Marcus Braga, OBEGEF
Um campo fronteiriço se descortina na discussão da agenda anticorrupção nesse mundo hiperconectado, dialogando redes e economia comportamental, e como informações induzem comportamentos que podem contribuir ou não com os esforços para prevenir e detectar a corrupção.
Nos assuntos de accountability no Século XXI a transparência figura com grande destaque no debate governamental. Salvadora, para uns; essencial, para outros; fonte de vigilância e micro controle para alguns, o fato é que as agendas anticorrupção não se fazem atualmente sem a discussão do acesso amplo dos cidadãos aos atos da gestão pública, um movimento para além de questões tecnológicas.
Mas, o que foge ao debate é que a forma de disponibilizar essas informações precisa dialogar com a agenda anticorrupção. A transparência é parte indissociável do conceito de controle social, ou seja, de participação da população de forma cotidiana cobrando do governo eficiência e probidade, na raiz da ideia de accountability, de forma que a disponibilização de informações sobre os governos em portais precisa dialogar com os riscos de corrupção associados a determinada política pública.
Se não conheço a lógica da política pública, seu desenho, e se não identifiquei e avaliei os seus riscos de corrupção, como otimizar a divulgação de informações que induzam na população beneficiária ações que reduzam a ocorrência de corrupção, ou ainda, que permitam a sua detecção diante da sua ocorrência? Será que estamos aproveitando a transparência com seu pleno potencial anticorrupção?
Nesse sentido, o conceito do laureado pelo Nobel Herbert Simon (1971) de economia da atenção, traz interessante contribuição a esse debate. Segundo esse conceito, as informações disponibilizadas estão em constante concorrência pela atenção dos usuários, que são seletivos em como gastam seu tempo e que tem limitações no processamento de informações. É um custo de oportunidade. Se olho isso, não olho aquilo.

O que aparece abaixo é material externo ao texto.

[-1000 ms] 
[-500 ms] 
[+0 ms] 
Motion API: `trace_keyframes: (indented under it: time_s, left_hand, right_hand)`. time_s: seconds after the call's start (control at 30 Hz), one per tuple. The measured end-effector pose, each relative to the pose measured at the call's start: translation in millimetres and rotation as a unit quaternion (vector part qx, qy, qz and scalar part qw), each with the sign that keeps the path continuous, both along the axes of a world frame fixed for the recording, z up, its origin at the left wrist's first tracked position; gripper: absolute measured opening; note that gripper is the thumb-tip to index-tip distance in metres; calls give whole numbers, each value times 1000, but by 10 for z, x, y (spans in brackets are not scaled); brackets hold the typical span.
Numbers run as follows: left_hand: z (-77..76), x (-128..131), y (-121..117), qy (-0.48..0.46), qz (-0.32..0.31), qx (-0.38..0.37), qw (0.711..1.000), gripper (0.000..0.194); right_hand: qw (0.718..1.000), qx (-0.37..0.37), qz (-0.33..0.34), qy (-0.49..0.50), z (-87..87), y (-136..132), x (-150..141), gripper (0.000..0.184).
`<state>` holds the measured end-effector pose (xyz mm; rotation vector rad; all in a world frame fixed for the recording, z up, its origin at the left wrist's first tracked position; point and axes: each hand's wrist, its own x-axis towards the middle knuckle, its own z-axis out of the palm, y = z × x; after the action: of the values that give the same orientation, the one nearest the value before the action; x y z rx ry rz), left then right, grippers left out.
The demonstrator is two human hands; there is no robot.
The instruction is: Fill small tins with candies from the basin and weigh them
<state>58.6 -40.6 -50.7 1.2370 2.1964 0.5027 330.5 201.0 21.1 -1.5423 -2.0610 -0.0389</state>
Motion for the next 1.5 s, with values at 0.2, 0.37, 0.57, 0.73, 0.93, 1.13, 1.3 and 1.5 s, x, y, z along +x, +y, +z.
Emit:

Assim, muita informação disponibilizada causa disputa na atenção do cidadão e esse pode se preocupar com o que não é relevante para a lógica, e consequentemente, para a accountability de determinada política pública, de modo que a transparência induz o debate e pode deseducar o cidadão, a imprensa, colocando o olhar no que é acessório e não no que é central em relação a determinada política pública.
Um agir dessa forma é uma usina geradora de dissonância, subvertendo o debate público e direcionando a pressão popular, inclusive na agenda anticorrupção, para questões menores e não para a centralidade necessária. Para exemplificar, em termos de anticorrupção, interessa muito o preço praticado, a quantidade demandada e a aplicação frente ao público-alvo, se olharmos pela ótica dos riscos.
Da mesma forma, as discussões de economia comportamental, do conceito de Nudge (BRAGA, 2021) trazem, de forma complementar, aspectos interessantes nesse debate, pois além do escopo do que é divulgado na discussão da economia de atenção, existe uma questão sobre de que forma é divulgado, e que comportamentos aquela divulgação pode induzir.
Interessante esse ponto também na discussão de uma transparência anticorrupção, dado que quem consulta os dados é um cidadão beneficiário de várias políticas que tem risco de corrupção, e a forma de apresentar os dados pode dialogar com a chamada arquitetura de escolhas, ou seja, o contexto no qual as pessoas tomam decisões, para que se construa uma lógica de apresentação de dados que estimule ações específicas que previnam ou alertem desvios.
Um campo fronteiriço se descortina na discussão da agenda anticorrupção nesse mundo hiperconectado, dialogando redes e economia comportamental, e como informações induzem comportamentos que podem contribuir ou não com os esforços para prevenir e detectar a corrupção. Muito mais do que colocar dados fidedignos à disposição, a transparência é um instrumento estratégico na promoção da accountability e pode ser melhor explorada nesse sentido.
Referências:
BRAGA, Marcus Vinicius de Azevedo. Transparência ativa e nudge: um diálogo possível. Portal Congresso em Foco. 2021. Disponível em:< https://congressoemfoco.uol.com.br/blogs-e-opiniao/forum/transparencia-ativa-e-nudge-um-dialogo-possivel/ >
SIMON, Herbert. “Designing organizations for an information-rich world”, in Martin GREENBERGER (Org.). Computers, Communication, and the Public Interest. Baltimore: Johns Hopkins Press, Baltimore, 1971.